Symfony: PHP Templating Engine and Global Variables

At Cogneato, we are using Symfony’s PHP templating engine to render our views for compatibility with our existing system and for allowing our developers to continue using the same language they’re used to. I was looking for a way to make various services and other “variables” globally available in all view files, like can be done for Twig as mentioned in this cookbook. I asked on Stack Overflow, but didn’t get what I was looking for. We came up with our own solutions. I provided some as my own answer to that question. I will discuss the ones I can think of in this post.

Container

The one answer to my Stackoverflow question pointed out that the $view object has a container member object that has services available, and you can also access parameters set in your configuration file. Services would be accessed like (I believe):

$view->container->get("myservice")->myFunction();

and parameters would be accessed like:

$view->container->parameters['myparameter'];

The parameters would be set up in config.yml or another configuration file like:

parameters:
    myparemter: 'myvalue'

This will also be available to any view file and requires very little work, especially for services, though the interface cannot be changed if you need to adhere to an existing or specific one, and is a bit verbose. The parameters are limited to simple data types.

PHP Template Helpers

The PHP rendering engine has what’re called “helpers”, which you can access via array keys of $view, like:

$view["foo"]->doSomething();

We created a class for easily making services into helpers:

use Symfony\Component\Templating\Helper\Helper as BaseHelper;

class Helper extends BaseHelper{
    protected $name;
    public $service;

    public function __construct($name, $service){
        $this->name = $name;
        $this->service = $service;
    }
    public function __get($name){ 
        if(isset($this->service->$name)){
            return $this->service->$name;
        }
    }
    public function __call($name, $arguments){
        if(method_exists($this->service, $name)){
            return call_user_func_array(array($this->service,$name), $arguments);

        }
    }  
    public function getName(){
        return $this->name;
    }

}

Then in our configuration under the services we’d add:

helper.foo:
    class: %helper.class%
    arguments:
        name: "foo"
        helper: "@foo"
    tags:
        - { name: templating.helper, alias: foo }

This would theoretically then be available to any view files, even those with controllers you don’t have control of, but of course the interface will be through $view, so this won’t work if you have an existing interface to fit. This will also only work for services or similar objects.

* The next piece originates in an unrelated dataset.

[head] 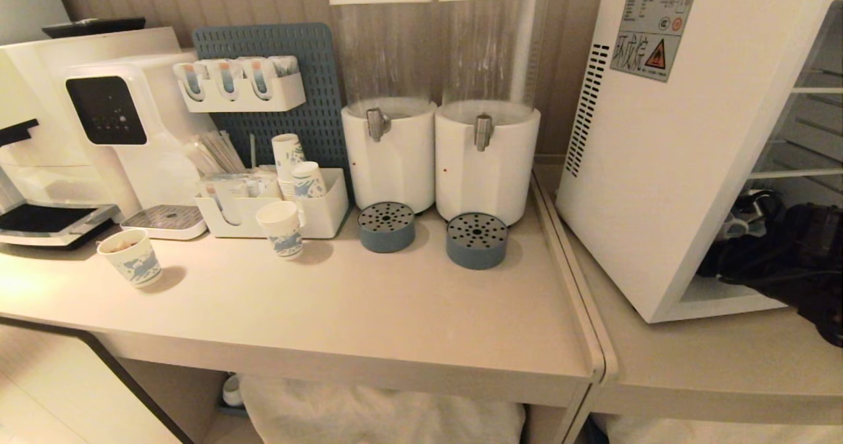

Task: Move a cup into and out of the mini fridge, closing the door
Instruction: Take the ceramic cup out of the freezer

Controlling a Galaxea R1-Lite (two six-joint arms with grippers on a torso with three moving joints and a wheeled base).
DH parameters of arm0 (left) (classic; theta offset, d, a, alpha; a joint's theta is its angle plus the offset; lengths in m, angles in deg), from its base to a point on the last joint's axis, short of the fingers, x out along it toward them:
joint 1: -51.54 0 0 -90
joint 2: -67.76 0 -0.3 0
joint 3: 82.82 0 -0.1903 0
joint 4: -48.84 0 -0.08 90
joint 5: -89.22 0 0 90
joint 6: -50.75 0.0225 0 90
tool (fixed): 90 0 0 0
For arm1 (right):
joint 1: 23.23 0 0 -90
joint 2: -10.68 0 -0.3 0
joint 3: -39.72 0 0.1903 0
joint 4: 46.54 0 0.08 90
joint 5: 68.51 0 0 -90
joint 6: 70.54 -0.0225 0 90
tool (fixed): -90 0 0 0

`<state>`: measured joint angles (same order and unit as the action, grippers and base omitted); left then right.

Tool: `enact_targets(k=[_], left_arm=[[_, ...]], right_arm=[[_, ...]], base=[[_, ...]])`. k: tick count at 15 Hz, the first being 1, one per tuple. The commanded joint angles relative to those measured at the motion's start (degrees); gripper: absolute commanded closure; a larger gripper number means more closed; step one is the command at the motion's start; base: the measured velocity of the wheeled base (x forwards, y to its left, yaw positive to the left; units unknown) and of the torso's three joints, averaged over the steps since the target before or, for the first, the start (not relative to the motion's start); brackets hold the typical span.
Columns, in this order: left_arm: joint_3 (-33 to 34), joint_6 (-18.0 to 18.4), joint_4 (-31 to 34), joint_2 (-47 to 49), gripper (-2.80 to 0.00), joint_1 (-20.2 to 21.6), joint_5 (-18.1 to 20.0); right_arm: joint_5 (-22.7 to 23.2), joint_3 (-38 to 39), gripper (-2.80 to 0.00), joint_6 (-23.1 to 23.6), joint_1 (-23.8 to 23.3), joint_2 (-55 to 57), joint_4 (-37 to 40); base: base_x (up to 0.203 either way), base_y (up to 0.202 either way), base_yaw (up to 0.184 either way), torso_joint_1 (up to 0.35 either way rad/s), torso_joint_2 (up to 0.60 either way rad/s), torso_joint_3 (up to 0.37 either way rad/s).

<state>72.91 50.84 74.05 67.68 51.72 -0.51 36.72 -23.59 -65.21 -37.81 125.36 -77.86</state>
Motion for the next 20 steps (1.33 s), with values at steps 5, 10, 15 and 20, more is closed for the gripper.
enact_targets(k=[5, 10, 15, 20], left_arm=[[0.02, -0.01, 0.0, 0.07, 0.0, -0.01, 0.0], [0.02, -0.01, 0.0, 0.07, 0.0, -0.01, 0.0], [0.02, -0.01, 0.0, 0.07, 0.0, -0.01, 0.0], [0.02, -0.01, 0.0, 0.07, 0.0, -0.01, 0.04]], right_arm=[[0.16, 4.79, 0.0, 0.1, -0.01, -4.53, -0.67], [-0.11, 6.17, 0.0, -0.21, -0.01, -4.38, -4.56], [0.06, 9.3, 0.0, -0.27, -0.01, -8.02, -4.77], [0.24, 14.13, 0.0, -0.15, -0.04, -14.44, -4.41]], base=[[0.0, 0.0, 0.0, 0.0, 0.0, 0.0], [0.0, 0.0, 0.0, 0.0, 0.0, 0.0], [0.0, 0.0, 0.0, 0.0, 0.0, 0.0], [0.0, 0.0, 0.0, 0.0, 0.0, 0.0]])
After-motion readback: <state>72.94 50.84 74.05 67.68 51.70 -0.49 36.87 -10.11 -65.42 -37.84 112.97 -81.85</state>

Override controller render function

If you create a base controller that all others inherit from, you can override symfony’s render function and add keys to the parameters argument, like:

public function render($view, array $parameters = array(), Response $response = null){
    if(!array_key_exists("bar", $parameters){
        $parameters["foo"] = $this->get("foo");
    }
    if(!array_key_exists("bar", $parameters){
        $parameters["bar"] = $this->get("bar");
    }
    return parent::render($view, $parameters, $response);
}

This will make these “global” variables available in all views rendered by any of your own controller actions, though they’ll not be available in those rendered by controllers you don’t create (of course, those’ll likely be done in Twig anyway and you can use the normal twig means of adding globals). We didn’t end up using this method. I’m not sure why, but possibly because we were happy enough with the helpers for services and the following method for globals from our old system.

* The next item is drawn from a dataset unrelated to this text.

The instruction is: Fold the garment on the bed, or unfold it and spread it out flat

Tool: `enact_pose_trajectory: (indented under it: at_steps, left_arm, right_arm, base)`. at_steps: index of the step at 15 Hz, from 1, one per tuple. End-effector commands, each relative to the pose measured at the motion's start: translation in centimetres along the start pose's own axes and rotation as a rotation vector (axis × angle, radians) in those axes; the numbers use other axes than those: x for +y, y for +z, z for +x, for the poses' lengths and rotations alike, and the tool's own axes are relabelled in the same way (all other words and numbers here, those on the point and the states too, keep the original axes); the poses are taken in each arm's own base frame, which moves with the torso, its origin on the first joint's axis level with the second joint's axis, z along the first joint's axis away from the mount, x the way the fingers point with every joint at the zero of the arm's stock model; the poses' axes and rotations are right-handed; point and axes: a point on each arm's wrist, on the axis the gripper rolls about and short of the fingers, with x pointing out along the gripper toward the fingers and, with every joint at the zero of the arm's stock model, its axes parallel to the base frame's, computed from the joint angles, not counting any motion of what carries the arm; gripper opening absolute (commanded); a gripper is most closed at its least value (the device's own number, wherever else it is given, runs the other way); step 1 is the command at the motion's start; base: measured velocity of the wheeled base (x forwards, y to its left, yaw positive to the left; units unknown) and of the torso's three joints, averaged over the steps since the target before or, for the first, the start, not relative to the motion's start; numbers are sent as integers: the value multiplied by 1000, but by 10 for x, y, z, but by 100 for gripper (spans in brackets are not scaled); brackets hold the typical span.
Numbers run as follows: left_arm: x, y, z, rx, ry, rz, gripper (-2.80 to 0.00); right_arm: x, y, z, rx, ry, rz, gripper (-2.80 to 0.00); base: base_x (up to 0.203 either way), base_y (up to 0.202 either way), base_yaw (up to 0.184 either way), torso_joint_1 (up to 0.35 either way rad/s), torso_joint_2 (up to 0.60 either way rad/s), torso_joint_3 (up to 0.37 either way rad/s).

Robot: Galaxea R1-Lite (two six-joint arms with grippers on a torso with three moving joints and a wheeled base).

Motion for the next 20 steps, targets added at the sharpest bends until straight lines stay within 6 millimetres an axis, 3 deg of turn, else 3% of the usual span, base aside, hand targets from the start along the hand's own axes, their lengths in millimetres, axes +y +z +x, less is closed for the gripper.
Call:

Pull through a single controller action

In a previous post, I talked about a way to initialize an existing system and then render a controller action that will pass $GLOBALS to the view so that everything that was set up by the other system will be available in the view as it had been with the other system. I think this is the only way to handle making the globals from an old system available in a Symfony view file without modifying the old system. See the other post for more details.